* [Problem to solve] A faithful copy of all the data is the goal; omit the pictures.

* [Data]
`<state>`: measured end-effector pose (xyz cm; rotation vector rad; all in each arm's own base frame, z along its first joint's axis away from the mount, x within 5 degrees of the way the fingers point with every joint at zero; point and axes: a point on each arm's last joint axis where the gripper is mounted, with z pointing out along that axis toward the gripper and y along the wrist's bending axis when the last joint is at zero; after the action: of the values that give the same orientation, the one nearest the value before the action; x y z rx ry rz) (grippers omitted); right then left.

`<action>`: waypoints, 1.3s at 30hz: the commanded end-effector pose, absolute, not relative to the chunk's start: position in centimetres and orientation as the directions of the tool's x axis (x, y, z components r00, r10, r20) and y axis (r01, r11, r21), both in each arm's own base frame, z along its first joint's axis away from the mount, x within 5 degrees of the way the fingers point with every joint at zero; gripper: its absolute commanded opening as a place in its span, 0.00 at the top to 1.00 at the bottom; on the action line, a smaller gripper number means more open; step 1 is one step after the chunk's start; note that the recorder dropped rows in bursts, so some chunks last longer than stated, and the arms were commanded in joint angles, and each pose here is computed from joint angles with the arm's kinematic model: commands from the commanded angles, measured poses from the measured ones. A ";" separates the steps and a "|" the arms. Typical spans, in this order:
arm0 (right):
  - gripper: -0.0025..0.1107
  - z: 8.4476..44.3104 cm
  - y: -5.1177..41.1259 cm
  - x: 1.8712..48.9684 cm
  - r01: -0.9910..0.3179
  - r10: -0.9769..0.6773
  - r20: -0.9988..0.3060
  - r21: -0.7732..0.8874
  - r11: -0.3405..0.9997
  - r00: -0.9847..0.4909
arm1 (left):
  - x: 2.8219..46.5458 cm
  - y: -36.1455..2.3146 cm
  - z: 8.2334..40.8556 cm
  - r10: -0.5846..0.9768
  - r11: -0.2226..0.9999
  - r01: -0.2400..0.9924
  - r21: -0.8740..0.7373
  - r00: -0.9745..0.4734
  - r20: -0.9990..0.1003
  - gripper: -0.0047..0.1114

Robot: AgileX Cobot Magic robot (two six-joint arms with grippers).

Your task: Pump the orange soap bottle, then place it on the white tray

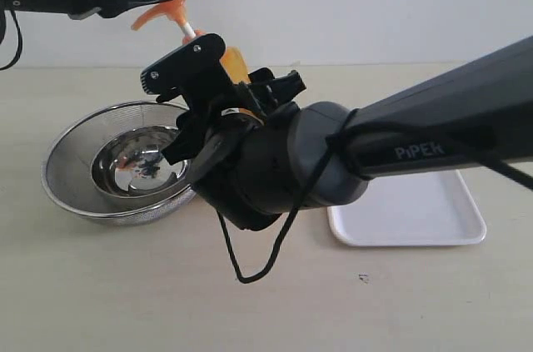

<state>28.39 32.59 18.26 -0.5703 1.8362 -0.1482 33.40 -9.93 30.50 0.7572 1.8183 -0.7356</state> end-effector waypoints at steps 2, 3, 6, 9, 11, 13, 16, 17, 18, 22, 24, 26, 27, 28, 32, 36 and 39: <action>0.98 18.3 32.7 28.4 -0.337 -0.458 -0.858 -0.371 0.865 -0.234 | 32.5 -10.4 28.6 0.236 0.560 0.811 -0.171 -0.354 -0.905 0.92; 0.98 18.3 32.7 28.4 -0.337 -0.458 -0.858 -0.371 0.865 -0.234 | 32.4 -10.5 28.7 0.235 0.554 0.815 -0.172 -0.351 -0.906 0.92; 0.98 18.3 32.7 28.4 -0.337 -0.458 -0.858 -0.371 0.865 -0.234 | 32.1 -10.5 29.2 0.234 0.546 0.821 -0.165 -0.339 -0.911 0.92; 0.98 18.3 32.7 28.4 -0.337 -0.458 -0.858 -0.371 0.865 -0.234 | 31.9 -10.5 29.7 0.232 0.547 0.823 -0.154 -0.326 -0.916 0.92; 0.98 18.3 32.7 28.4 -0.337 -0.458 -0.858 -0.371 0.865 -0.234 | 31.8 -10.4 29.8 0.232 0.549 0.822 -0.150 -0.322 -0.918 0.92; 0.98 18.3 32.7 28.4 -0.337 -0.458 -0.858 -0.371 0.865 -0.234 | 31.9 -10.4 29.8 0.232 0.556 0.818 -0.147 -0.322 -0.918 0.92; 0.98 18.3 32.7 28.4 -0.337 -0.458 -0.858 -0.371 0.865 -0.234 | 31.9 -10.3 29.6 0.233 0.563 0.813 -0.147 -0.327 -0.916 0.92; 0.98 18.3 32.7 28.4 -0.337 -0.458 -0.858 -0.371 0.865 -0.234 | 31.9 -10.3 29.5 0.233 0.565 0.811 -0.149 -0.331 -0.914 0.92; 0.98 18.3 32.7 28.4 -0.337 -0.458 -0.858 -0.371 0.865 -0.234 | 31.9 -10.3 29.4 0.236 0.568 0.810 -0.147 -0.332 -0.913 0.92; 0.98 18.3 32.7 28.4 -0.337 -0.458 -0.858 -0.371 0.865 -0.234 | 31.8 -10.2 29.0 0.239 0.576 0.804 -0.148 -0.340 -0.910 0.92; 0.98 18.3 32.7 28.4 -0.337 -0.458 -0.858 -0.371 0.865 -0.234 | 31.8 -10.2 29.0 0.239 0.576 0.804 -0.148 -0.340 -0.910 0.92; 0.98 18.3 32.7 28.4 -0.337 -0.458 -0.858 -0.371 0.865 -0.234 | 31.9 -10.2 29.0 0.240 0.578 0.802 -0.147 -0.340 -0.910 0.92; 0.98 18.3 32.7 28.4 -0.337 -0.458 -0.858 -0.371 0.865 -0.234 | 31.9 -10.2 29.0 0.240 0.578 0.802 -0.147 -0.340 -0.910 0.92; 0.98 18.3 32.7 28.4 -0.337 -0.458 -0.858 -0.371 0.865 -0.234 | 31.9 -10.2 29.0 0.240 0.578 0.802 -0.147 -0.340 -0.910 0.92; 0.98 18.3 32.7 28.4 -0.337 -0.458 -0.858 -0.371 0.865 -0.234 | 31.9 -10.2 29.0 0.240 0.578 0.802 -0.147 -0.340 -0.910 0.92; 0.98 18.3 32.7 28.4 -0.337 -0.460 -0.857 -0.372 0.865 -0.233 | 31.9 -10.2 29.0 0.240 0.580 0.801 -0.146 -0.340 -0.910 0.92; 0.98 18.3 32.7 28.4 -0.335 -0.459 -0.857 -0.373 0.865 -0.233 | 31.9 -10.2 29.0 0.240 0.580 0.801 -0.146 -0.340 -0.910 0.92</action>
<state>28.37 32.55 18.20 -0.5855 1.8358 -0.1613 32.51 -9.70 30.45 0.7442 1.8281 -0.7265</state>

* [Problem solution]
`<state>`: measured end-effector pose (xyz cm; rotation vector rad; all in each arm's own base frame, z along its first joint's axis away from the mount, x within 5 degrees of the way the fingers point with every joint at zero; point and axes: a point on each arm's last joint axis where the gripper is mounted, with z pointing out along that axis toward the gripper and y along the wrist's bending axis when the last joint is at zero; after the action: of the values that give the same orientation, the one nearest the value before the action; x y z rx ry rz) (grippers omitted); right then left.

`<action>`: waypoints, 1.3s at 30hz: the commanded end-effector pose, absolute, not relative to the chunk's start: position in centimetres and orientation as the directions of the tool's x axis (x, y, z components r00, r10, r20) and y axis (r01, r11, r21), both in each arm's own base frame, z along its first joint's axis away from the mount, x within 5 degrees of the way the fingers point with every joint at zero; gripper: its absolute commanded opening as a place in its span, 0.00 at the top to 1.00 at the bottom; on the action line, a smaller gripper number means more open; step 1 is one step after the chunk's start; note that the recorder dropped rows in bursts, so some chunks last longer than stated, and the arms were commanded in joint angles, and each pose here is computed from joint angles with the arm's kinematic model: commands from the commanded angles, measured poses from the measured ones. A ";" separates the steps and a "|" the arms. Typical spans, in this order:
arm0 (right):
  - gripper: -0.0025..0.1107
  - z: 8.4476..44.3104 cm
  - y: -5.1177..41.1259 cm
  - x: 1.8712..48.9684 cm
  - r01: -0.9910..0.3179
  - r10: -0.9769..0.6773
  - r20: -0.9988..0.3060
  - r21: -0.7732..0.8874
  - r11: -0.3405..0.9997
  - r00: -0.9847..0.4909
arm1 (left):
  - x: 2.8219..46.5458 cm
  - y: -36.1455..2.3146 cm
  - z: 8.2334..40.8556 cm
  - r10: -0.5846..0.9768
  - r11: -0.2226..0.9999
  - r01: -0.2400..0.9924
  - r21: -0.8740..0.7373
  - r00: -0.9745..0.4734
  - r20: -0.9990..0.1003
  - gripper: -0.0047..0.1114

Robot: AgileX Cobot Magic robot (two six-joint arms with grippers).

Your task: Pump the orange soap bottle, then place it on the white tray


<state>28.39 32.59 18.26 -0.5703 1.8362 -0.1482 33.40 -9.93 30.50 0.7572 1.8183 -0.7356</state> end-effector waypoints at steps 2, 3, 6, 9, 11, 13, 16, 17, 18, 22, 24, 26, 27, 28, 32, 36 and 39: <action>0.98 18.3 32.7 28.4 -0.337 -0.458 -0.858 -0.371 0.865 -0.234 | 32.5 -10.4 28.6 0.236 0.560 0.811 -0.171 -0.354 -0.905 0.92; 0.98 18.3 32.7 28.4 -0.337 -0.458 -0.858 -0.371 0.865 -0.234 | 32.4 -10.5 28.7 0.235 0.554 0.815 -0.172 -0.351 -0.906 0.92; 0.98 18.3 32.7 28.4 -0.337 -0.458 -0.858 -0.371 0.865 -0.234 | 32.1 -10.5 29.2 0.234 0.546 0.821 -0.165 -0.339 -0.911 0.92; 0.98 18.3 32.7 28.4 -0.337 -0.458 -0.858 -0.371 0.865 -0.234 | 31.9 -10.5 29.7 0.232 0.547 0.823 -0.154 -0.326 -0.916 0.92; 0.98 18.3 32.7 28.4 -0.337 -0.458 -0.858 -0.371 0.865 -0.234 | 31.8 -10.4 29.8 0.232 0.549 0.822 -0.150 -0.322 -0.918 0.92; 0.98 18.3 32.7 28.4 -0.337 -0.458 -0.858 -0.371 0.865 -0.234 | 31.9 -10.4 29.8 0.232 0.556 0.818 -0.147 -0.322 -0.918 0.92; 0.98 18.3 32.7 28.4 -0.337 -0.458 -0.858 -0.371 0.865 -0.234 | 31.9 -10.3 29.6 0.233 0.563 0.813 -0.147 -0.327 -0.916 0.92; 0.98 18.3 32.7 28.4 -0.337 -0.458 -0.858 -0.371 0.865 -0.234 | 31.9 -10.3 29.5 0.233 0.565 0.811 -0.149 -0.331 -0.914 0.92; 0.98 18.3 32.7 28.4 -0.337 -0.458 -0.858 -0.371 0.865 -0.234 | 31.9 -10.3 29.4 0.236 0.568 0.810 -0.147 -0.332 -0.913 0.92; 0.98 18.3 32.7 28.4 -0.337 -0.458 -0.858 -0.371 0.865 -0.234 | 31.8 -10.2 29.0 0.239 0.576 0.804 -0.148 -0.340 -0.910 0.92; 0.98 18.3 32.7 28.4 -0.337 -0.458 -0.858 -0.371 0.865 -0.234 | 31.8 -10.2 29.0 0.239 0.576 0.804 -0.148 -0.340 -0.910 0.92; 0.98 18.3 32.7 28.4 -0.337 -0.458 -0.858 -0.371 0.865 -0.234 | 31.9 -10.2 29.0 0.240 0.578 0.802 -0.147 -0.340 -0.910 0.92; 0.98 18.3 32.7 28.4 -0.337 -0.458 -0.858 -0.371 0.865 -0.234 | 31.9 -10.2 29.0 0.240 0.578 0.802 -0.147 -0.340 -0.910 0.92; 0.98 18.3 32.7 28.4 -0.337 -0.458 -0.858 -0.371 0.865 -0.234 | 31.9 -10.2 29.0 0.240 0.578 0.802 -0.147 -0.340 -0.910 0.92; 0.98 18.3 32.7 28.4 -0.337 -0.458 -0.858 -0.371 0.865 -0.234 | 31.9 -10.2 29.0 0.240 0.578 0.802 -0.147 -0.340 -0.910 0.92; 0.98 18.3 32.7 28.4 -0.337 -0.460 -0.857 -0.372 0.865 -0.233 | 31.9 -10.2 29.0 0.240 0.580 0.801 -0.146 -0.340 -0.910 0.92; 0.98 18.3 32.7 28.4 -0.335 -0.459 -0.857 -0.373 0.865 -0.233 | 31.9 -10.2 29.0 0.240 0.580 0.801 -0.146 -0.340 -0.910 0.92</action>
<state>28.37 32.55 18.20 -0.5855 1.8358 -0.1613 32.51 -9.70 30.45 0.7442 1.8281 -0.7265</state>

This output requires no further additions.